Since ethanol contains 70% of the energy of gasoline, if the price of ethanol (E100) is more than 70% the price of gasoline (E25), it is more economical to use gasoline. Currently, the Brazilian government is very concerned about inflation and gasoline is a significant component of the inflation index. Therefore, the federal government has been artificially holding down the price of gasoline, which in turn holds down the price of ethanol. Additionally, this is a presidential election year in Brazil and the Brazilian president has put a heavy emphasis on controlling inflation especially after the government overspent for the World Cup. If the price of gasoline is not allowed to increase, then the price of ethanol cannot increase either.
The state of Mato Grosso currently produces about one billion liters of ethanol per year from sugarcane and 60% of the ethanol is sold within the state and 40% is sold primarily in other states in northern Brazilian. The current market for ethanol is saturated and the way to increase ethanol consumption is to increase the price differential between ethanol and gasoline. If gasoline prices would increase, that would increase the ethanol prices as well and stimulate ethanol production.
The other problem with ethanol production in Brazil is the inefficient manner in which it is distributed to consumers. Ethanol producers are not allowed to sell directly to consumers. Instead, they are required to sell to distributors who then in turn sell to consumers. This inefficient distribution system is one of the main drivers behind the cost of ethanol.
Take for example the way in which ethanol is distributed within the state of Mato Grosso.

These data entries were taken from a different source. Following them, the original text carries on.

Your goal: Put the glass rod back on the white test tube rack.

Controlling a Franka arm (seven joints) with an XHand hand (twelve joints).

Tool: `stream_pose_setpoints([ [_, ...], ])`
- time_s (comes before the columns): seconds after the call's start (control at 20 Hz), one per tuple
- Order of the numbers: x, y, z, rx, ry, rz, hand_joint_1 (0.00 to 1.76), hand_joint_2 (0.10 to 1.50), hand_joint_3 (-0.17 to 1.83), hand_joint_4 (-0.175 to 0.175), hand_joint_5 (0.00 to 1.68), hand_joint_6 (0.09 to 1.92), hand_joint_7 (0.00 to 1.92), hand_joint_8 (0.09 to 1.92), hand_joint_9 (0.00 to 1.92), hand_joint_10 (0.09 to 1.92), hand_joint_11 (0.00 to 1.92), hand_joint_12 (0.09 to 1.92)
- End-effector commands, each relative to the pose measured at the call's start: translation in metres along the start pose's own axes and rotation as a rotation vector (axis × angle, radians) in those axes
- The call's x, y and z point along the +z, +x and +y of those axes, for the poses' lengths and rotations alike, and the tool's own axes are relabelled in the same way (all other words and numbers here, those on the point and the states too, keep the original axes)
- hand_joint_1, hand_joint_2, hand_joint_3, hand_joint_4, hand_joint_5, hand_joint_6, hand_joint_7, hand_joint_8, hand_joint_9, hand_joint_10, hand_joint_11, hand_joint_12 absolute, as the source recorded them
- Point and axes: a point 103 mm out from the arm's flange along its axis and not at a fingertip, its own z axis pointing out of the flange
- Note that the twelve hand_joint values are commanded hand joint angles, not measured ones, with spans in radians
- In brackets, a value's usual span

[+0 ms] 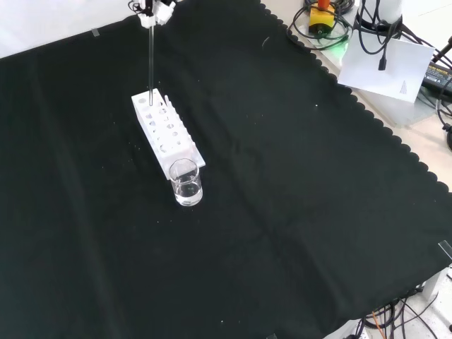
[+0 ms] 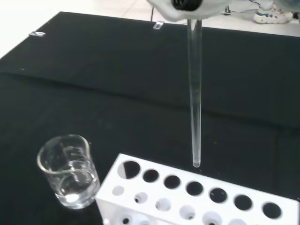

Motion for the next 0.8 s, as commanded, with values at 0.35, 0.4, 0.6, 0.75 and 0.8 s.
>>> stream_pose_setpoints([
  [0.35, 0.012, -0.037, -0.035, 0.063, 0.027, -0.017, 1.33, 1.03, -0.17, -0.175, 1.48, 0.09, 1.39, 0.59, 1.75, 0.42, 1.71, 0.40],
  [0.4, 0.013, -0.036, -0.033, 0.063, 0.032, -0.019, 1.33, 1.03, -0.17, -0.175, 1.48, 0.09, 1.39, 0.59, 1.75, 0.42, 1.71, 0.40],
  [0.6, 0.015, -0.036, -0.034, 0.062, 0.031, -0.019, 1.33, 1.03, -0.17, -0.175, 1.48, 0.09, 1.39, 0.59, 1.75, 0.42, 1.71, 0.40],
  [0.75, 0.020, -0.037, -0.033, 0.062, 0.040, -0.016, 1.33, 1.03, -0.17, -0.175, 1.48, 0.09, 1.38, 0.59, 1.75, 0.42, 1.71, 0.40],
  [0.8, 0.021, -0.037, -0.032, 0.062, 0.041, -0.013, 1.33, 1.03, -0.17, -0.175, 1.48, 0.09, 1.39, 0.59, 1.75, 0.42, 1.71, 0.40],
])
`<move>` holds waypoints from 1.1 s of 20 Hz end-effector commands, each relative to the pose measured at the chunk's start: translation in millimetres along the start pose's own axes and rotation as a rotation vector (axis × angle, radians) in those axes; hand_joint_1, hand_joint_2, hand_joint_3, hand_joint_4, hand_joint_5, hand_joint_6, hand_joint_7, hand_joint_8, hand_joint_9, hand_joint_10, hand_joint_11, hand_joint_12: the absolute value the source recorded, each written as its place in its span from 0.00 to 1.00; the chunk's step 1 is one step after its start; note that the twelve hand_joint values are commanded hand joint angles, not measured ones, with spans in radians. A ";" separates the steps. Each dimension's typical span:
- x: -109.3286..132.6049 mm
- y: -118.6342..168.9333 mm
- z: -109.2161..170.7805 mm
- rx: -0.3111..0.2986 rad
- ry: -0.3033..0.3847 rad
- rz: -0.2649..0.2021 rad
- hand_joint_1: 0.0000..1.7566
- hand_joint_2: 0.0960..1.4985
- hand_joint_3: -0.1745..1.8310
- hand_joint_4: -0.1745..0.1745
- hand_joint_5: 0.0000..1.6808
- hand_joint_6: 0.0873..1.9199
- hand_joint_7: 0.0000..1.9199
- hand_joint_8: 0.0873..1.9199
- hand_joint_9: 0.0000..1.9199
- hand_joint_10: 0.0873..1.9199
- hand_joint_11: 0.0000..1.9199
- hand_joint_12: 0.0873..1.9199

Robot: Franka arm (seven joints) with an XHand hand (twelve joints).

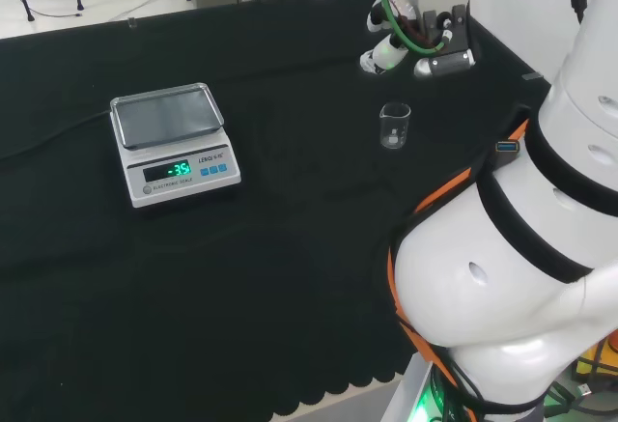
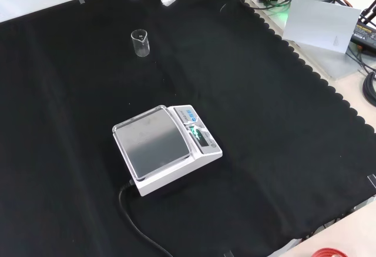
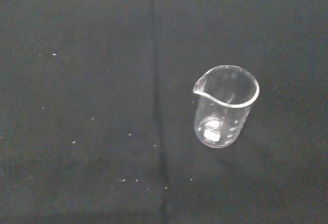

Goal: Pick up the beaker.

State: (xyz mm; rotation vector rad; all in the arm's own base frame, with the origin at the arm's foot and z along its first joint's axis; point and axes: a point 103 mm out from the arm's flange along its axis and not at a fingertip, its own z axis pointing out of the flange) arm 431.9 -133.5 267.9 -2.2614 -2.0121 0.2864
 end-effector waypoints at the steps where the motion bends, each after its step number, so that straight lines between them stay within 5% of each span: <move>1: -13.7 8.3 19.2 -0.009 0.050 0.002 0.44 0.47 0.35 0.36 0.28 0.22 0.21 0.33 0.26 0.38 0.04 0.73; 8: -36.8 14.3 40.8 -0.030 0.166 0.042 0.45 0.47 0.35 0.35 0.28 0.24 0.21 0.33 0.27 0.38 0.05 0.74; 22: -38.7 40.2 77.5 0.058 0.139 0.045 0.45 0.47 0.36 0.34 0.28 0.27 0.22 0.33 0.27 0.38 0.05 0.74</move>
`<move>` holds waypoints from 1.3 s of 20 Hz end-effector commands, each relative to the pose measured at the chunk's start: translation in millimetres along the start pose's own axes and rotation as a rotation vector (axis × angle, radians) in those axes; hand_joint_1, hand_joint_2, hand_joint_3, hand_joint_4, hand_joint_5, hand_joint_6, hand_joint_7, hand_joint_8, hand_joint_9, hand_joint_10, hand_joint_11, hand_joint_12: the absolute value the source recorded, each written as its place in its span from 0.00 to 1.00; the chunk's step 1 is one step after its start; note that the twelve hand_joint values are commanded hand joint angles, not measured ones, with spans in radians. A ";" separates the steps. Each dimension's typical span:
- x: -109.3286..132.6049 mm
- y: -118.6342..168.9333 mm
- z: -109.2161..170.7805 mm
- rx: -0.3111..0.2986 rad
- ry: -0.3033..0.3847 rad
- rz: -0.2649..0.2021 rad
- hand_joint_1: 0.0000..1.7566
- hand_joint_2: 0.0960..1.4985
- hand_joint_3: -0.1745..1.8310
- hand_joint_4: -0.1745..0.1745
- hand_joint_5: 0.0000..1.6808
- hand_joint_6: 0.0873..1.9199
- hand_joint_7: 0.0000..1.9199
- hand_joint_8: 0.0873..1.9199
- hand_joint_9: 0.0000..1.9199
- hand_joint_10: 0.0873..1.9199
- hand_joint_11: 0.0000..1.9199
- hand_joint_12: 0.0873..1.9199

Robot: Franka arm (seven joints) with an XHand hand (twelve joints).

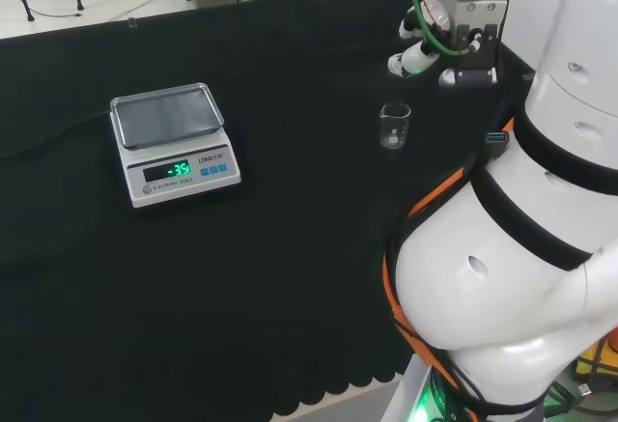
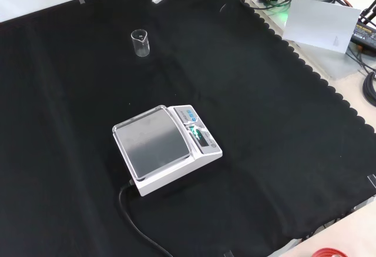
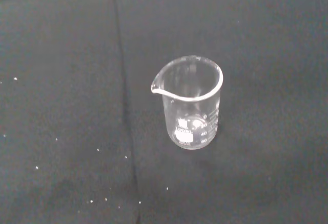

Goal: Pick up the beaker.

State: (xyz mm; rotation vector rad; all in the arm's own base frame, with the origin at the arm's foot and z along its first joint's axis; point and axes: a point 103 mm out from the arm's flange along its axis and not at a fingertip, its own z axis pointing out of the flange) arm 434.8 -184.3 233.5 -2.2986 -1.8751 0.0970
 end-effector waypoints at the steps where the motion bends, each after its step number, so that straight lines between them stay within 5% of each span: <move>1: 5.6 25.7 46.9 0.094 -0.014 -0.022 0.45 0.47 0.36 0.34 0.28 0.27 0.22 0.33 0.27 0.38 0.05 0.74; 10: 11.9 43.0 61.2 0.129 0.000 -0.030 0.45 0.47 0.36 0.33 0.28 0.27 0.22 0.33 0.27 0.38 0.05 0.74; 15: 7.9 41.7 74.6 0.198 -0.023 -0.024 0.45 0.47 0.36 0.33 0.26 0.27 0.20 0.33 0.26 0.38 0.04 0.74; 26: 3.9 38.3 96.6 0.286 -0.054 -0.039 0.45 0.40 0.34 0.37 0.16 0.18 0.09 0.33 0.16 0.40 0.00 0.75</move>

The cost of producing sugarcane-based ethanol in Mato Grosso is approximately R$ 0.40 per liter. After all the taxes are included, the price of ethanol sold to the distributors is in the range of R$ 1.40 to 1.60 per liter. By the time the ethanol is sold to the consumer at the local gas stations, the prices have risen to R$ 2.05 to 2.45 per liter.
In other words, the cost of distributing the ethanol is more than twice as much as it costs to produce the ethanol. In the production and marketing of ethanol, the biggest margins are realized by the distributors and transporters and not by the manufactures. The inefficiencies in distributing the ethanol is based on the requirement that ethanol can only be sold through distributors.
A typical sugar mill in the interior of the state of Mato Grosso is obliged to sell their ethanol to a distributor who then transports the ethanol to the state capital of Cuiaba. At the capital, the ethanol is then sent right back to the town where it was produced. The expense of this "round trip" from the manufacturer to the capital and back again to the interior has only two benefactors - the distributor and the transporter who book profits going both directions.